Task item: Of the lines in the data below, count the ones holding the string "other", and answer with that number only.

[Data extracted from a collection]
=== Section Start ===

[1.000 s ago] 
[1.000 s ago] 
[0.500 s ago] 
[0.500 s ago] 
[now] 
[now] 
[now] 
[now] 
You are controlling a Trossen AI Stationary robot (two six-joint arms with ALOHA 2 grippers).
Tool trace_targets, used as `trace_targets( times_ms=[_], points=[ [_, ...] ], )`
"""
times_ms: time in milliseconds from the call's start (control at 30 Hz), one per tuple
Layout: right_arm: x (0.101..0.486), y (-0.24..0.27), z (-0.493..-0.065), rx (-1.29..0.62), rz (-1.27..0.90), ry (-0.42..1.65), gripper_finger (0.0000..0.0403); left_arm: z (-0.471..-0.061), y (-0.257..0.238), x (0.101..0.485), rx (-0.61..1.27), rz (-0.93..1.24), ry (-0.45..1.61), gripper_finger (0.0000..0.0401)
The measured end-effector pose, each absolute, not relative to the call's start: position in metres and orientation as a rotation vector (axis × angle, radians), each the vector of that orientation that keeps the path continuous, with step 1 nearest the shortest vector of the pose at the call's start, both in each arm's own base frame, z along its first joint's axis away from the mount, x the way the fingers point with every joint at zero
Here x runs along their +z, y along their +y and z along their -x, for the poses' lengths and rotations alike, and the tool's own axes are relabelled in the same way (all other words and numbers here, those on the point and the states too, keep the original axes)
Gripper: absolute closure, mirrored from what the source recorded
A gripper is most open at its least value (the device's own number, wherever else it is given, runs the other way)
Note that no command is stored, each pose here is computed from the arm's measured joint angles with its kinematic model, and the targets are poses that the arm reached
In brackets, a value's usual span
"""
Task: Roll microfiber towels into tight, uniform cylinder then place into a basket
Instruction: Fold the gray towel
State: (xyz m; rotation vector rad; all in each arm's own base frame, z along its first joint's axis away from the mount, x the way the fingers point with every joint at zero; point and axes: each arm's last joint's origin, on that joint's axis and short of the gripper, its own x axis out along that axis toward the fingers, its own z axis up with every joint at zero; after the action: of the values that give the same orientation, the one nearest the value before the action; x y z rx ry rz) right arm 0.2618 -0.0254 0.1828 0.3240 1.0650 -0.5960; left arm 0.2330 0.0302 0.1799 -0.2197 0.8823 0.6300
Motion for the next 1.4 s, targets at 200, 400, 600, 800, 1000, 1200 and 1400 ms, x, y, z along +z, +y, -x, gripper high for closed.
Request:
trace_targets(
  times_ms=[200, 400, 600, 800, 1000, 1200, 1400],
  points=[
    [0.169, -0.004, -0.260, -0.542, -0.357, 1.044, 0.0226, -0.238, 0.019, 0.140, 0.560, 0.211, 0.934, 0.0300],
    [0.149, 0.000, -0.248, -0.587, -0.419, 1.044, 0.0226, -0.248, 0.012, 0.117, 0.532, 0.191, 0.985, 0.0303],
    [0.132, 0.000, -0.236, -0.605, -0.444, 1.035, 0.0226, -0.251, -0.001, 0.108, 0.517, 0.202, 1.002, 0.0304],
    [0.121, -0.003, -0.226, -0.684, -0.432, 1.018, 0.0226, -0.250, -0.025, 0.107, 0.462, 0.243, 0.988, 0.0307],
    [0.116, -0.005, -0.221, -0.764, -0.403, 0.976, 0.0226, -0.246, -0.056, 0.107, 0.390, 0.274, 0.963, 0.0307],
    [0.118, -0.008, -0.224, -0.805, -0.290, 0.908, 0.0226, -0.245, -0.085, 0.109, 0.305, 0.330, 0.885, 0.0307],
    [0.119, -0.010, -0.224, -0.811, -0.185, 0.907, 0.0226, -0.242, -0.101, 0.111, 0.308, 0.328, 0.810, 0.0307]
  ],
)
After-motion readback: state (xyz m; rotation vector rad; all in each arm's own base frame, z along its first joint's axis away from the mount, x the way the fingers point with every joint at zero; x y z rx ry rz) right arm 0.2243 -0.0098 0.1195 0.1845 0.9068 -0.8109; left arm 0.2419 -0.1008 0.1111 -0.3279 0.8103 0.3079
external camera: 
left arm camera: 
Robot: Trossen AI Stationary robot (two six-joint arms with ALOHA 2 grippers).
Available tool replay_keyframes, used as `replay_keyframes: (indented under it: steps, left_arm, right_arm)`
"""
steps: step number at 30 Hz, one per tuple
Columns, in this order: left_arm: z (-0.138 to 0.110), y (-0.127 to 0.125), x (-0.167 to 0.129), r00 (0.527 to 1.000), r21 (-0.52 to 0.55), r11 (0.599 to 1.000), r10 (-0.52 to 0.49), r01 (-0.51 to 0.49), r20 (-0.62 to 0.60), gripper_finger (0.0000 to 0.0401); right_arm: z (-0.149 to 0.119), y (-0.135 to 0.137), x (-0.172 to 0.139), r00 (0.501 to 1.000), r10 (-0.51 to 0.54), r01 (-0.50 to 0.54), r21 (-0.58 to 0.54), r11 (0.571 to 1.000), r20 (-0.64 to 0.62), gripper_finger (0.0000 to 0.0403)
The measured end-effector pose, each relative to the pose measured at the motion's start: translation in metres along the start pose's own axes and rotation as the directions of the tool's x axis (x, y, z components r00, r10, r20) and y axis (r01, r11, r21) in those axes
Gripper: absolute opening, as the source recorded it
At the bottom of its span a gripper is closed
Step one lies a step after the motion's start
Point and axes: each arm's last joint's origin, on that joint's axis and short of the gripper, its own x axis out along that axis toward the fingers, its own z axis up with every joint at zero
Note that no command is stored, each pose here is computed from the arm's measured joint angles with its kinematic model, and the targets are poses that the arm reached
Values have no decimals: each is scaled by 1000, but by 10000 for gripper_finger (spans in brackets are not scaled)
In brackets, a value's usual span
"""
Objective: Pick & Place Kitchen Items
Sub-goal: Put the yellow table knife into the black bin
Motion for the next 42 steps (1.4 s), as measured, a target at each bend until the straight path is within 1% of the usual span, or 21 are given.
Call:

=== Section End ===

Task result: 2